Physical, relational, and psychological dynamics may be understood as expressions of similar underlying processes, viewed at increasing levels of complexity and self-reference.

Within this framework, three concepts provide a connective thread:

• Coherence, as the capacity for low-friction internal alignment
• Coupling, as the formation of shared dynamics between systems
• Narrative selection, as the process by which systems prioritise and sustain particular trajectories

Together, these describe how systems form, persist, interact, and evolve.

An important implication of this perspective is that stability is not achieved through the absence of change, but through its organisation. Systems remain viable not by avoiding novelty, but by integrating it. Periods of disruption are therefore not anomalies, but necessary components of adaptation. Coherence is continually negotiated, not permanently secured.

At the human level, this has practical significance. Individuals and communities operate within environments characterised by high levels of novelty and complexity. The ability to regulate exposure, maintain alignment, and engage in sustainable forms of interaction becomes central to preserving stability and enabling growth. Differences in processing capacity, pacing, and sensitivity further emphasise the need for flexible, context-aware approaches rather than uniform prescriptions.

At the same time, the inclusion of narrative introduces a dimension not fully captured by structural dynamics alone.

Systems may be governed by constraints — energy, feedback, and capacity — but within those constraints, there remains variation in trajectory. Similar conditions can produce different outcomes depending on how they are interpreted and prioritised.
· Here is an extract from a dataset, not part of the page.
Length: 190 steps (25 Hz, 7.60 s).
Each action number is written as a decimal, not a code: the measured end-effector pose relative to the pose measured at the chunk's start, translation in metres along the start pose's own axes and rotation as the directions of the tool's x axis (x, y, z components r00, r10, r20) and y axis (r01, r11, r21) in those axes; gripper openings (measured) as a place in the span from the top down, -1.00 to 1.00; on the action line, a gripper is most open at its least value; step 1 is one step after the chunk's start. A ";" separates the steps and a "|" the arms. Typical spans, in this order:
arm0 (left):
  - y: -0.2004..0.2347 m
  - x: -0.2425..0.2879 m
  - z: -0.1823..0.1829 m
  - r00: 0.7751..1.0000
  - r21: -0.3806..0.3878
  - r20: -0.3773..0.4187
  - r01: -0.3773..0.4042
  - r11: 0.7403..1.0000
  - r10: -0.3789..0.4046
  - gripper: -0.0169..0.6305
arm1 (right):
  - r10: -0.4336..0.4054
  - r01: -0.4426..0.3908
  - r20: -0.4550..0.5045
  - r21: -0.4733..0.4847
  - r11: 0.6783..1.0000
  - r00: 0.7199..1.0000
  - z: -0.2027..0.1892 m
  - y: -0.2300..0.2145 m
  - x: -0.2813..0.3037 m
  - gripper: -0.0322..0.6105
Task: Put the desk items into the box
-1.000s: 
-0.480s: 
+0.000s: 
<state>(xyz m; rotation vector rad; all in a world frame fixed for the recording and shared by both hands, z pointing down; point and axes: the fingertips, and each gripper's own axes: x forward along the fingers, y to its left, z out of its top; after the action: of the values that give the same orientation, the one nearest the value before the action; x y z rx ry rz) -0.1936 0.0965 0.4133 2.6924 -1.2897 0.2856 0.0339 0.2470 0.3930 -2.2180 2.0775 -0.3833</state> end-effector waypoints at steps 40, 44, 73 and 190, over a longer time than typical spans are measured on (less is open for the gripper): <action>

This is particularly evident in relational systems, where persistence is not determined solely by compatibility, but by whether interaction continues to be experienced as meaningful.

This leads to the central insight of the paper:

While systems follow structural rules, trajectory is shaped by meaning — by the stories through which systems organise their engagement with the world.

This does not imply that narrative overrides structure. Rather, it operates within it, influencing how systems respond to the conditions they encounter. In this sense, meaning can be understood as a higher-order modulation of underlying dynamics.

By framing coherence, coupling, and narrative selection as related processes across scales, this paper offers a way of recognising common patterns across domains that are often treated as separate. It does not attempt to resolve differences between physics, systems theory, and psychology, nor to reduce one domain to another. Instead, it suggests that acknowledging structural similarities may support more effective communication across disciplines.

Such a perspective may be particularly useful in contexts where complex, multi-layered systems must be understood and navigated — whether in scientific inquiry, organisational settings, or everyday life. A shared language grounded in observable patterns can provide a basis for dialogue without requiring agreement on underlying metaphysical assumptions.

Ultimately, this framework points toward a modest but practical conclusion:

Coherent systems persist by organising change, and human systems, uniquely, participate in shaping that organisation through the meanings they choose to sustain.

In this way, the progression from coherence to coupling to narrative reflects not only increasing complexity, but increasing participation in the direction of one’s own trajectory.

The dynamics remain continuous.
What changes is the degree to which they are consciously engaged.